**DATASET**
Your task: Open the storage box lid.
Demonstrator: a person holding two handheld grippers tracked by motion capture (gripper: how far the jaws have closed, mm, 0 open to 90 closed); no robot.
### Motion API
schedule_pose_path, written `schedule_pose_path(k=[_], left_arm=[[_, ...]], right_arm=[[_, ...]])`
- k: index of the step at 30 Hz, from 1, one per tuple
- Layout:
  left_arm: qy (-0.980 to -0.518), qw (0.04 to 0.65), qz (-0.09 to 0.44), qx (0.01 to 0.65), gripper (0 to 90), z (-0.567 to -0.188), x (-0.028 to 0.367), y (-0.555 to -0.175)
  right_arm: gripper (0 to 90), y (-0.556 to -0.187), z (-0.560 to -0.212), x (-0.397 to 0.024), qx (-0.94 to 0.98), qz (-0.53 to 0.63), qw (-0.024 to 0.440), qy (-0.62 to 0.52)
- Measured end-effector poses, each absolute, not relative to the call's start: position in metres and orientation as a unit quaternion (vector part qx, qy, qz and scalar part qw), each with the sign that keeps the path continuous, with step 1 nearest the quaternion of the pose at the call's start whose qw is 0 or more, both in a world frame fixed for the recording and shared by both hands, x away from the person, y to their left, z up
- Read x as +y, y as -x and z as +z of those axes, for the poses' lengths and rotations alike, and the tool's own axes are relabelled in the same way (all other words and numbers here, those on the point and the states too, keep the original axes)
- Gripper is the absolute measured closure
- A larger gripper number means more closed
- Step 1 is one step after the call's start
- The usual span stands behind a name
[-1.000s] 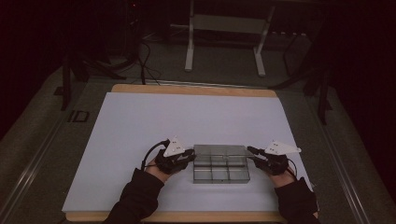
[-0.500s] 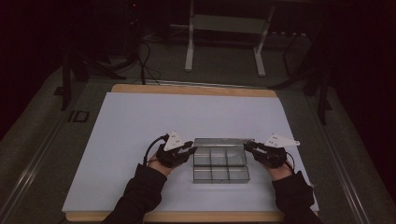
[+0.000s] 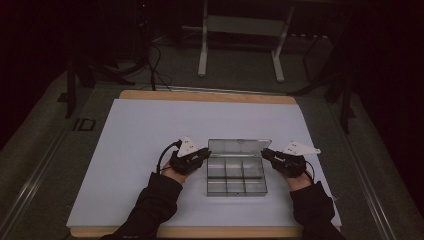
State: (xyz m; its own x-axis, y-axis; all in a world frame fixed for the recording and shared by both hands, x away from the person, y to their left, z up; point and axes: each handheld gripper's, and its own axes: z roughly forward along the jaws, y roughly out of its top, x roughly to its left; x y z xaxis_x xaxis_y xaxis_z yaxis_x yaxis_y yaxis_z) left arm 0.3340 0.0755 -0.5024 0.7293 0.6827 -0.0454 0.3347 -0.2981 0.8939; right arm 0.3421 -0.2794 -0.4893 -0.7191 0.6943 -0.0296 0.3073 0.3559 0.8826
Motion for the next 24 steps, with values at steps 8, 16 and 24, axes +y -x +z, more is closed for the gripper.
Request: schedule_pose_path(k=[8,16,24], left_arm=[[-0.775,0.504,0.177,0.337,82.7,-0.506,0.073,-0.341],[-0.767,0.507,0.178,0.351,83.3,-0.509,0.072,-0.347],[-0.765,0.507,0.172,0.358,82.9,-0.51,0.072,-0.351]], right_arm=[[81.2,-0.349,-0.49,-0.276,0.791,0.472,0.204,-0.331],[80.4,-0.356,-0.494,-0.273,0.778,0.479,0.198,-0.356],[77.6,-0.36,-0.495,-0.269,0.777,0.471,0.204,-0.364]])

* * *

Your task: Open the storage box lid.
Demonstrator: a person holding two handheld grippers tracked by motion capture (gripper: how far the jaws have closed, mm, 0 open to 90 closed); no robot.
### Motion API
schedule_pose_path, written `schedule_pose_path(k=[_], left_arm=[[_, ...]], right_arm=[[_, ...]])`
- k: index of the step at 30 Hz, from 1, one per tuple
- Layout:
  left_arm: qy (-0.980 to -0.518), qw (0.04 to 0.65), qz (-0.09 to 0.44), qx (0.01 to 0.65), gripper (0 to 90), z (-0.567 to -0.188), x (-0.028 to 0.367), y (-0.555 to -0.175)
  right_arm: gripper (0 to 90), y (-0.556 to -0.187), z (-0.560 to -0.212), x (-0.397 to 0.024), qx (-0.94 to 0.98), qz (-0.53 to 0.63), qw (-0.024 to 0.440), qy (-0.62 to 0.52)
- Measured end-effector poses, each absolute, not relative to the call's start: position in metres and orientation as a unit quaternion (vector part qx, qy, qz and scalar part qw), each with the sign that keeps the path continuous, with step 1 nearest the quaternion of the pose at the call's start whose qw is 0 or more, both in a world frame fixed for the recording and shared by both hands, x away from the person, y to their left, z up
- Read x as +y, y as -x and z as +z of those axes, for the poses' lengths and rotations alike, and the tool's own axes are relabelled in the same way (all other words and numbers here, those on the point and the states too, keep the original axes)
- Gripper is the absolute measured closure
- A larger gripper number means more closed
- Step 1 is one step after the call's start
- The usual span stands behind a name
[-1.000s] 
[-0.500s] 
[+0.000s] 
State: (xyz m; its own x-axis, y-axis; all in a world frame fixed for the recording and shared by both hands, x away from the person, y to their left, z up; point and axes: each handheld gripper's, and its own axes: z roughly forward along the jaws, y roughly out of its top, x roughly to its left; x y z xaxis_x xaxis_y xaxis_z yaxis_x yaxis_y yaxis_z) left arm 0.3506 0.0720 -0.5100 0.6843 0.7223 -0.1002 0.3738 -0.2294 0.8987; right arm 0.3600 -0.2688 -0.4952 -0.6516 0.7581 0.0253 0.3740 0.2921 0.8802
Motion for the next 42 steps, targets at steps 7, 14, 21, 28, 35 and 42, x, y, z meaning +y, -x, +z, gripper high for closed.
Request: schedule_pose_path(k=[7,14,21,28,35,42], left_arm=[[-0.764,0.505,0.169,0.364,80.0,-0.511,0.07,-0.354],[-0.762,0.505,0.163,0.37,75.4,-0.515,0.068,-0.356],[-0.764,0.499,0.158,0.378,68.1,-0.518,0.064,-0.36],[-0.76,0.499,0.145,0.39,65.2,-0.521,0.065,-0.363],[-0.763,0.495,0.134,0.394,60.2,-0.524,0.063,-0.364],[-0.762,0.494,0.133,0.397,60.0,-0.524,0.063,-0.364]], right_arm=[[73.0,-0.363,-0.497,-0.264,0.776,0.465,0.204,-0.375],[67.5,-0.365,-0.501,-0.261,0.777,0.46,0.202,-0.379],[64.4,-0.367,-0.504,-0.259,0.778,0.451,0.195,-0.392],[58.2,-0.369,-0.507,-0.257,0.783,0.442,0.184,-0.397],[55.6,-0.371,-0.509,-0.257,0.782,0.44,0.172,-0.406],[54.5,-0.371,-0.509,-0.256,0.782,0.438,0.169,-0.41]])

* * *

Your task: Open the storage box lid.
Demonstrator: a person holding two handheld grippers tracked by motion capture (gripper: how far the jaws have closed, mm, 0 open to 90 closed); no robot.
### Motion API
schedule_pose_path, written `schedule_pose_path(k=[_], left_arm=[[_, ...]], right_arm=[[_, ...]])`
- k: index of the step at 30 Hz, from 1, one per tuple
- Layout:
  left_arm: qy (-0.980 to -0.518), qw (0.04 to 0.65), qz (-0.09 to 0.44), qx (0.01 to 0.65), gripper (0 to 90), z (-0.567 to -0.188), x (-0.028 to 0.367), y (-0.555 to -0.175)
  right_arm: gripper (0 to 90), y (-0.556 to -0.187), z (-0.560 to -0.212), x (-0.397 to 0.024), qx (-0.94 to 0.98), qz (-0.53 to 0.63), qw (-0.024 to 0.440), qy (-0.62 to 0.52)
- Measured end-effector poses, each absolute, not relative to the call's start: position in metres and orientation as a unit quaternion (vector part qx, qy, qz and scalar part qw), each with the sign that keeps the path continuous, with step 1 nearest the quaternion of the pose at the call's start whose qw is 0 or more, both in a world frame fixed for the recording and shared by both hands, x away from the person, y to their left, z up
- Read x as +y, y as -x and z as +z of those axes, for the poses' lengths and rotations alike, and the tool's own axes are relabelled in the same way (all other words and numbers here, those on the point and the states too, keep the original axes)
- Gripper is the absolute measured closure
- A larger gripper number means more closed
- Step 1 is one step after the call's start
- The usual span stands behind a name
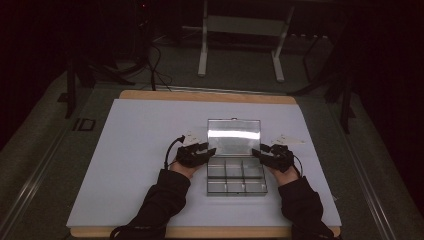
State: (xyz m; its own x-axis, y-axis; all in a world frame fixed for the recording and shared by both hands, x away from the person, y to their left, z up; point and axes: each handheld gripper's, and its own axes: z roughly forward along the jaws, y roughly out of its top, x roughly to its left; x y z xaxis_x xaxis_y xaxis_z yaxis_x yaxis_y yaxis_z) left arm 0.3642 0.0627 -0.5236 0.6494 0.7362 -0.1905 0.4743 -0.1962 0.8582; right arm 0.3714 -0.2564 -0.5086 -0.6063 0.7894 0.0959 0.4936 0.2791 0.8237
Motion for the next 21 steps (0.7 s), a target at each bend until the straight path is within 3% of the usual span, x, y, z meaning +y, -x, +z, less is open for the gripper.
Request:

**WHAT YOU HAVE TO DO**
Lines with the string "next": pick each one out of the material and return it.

**WRITTEN REPLY**
Motion for the next 24 steps, with values at steps 8, 16 and 24, axes +y -x +z, more is closed for the gripper.
Motion for the next 42 steps, targets at steps 7, 14, 21, 28, 35 and 42, x, y, z meaning +y, -x, +z, gripper high for closed.
Motion for the next 21 steps (0.7 s), a target at each bend until the straight path is within 3% of the usual span, x, y, z meaning +y, -x, +z, less is open for the gripper.

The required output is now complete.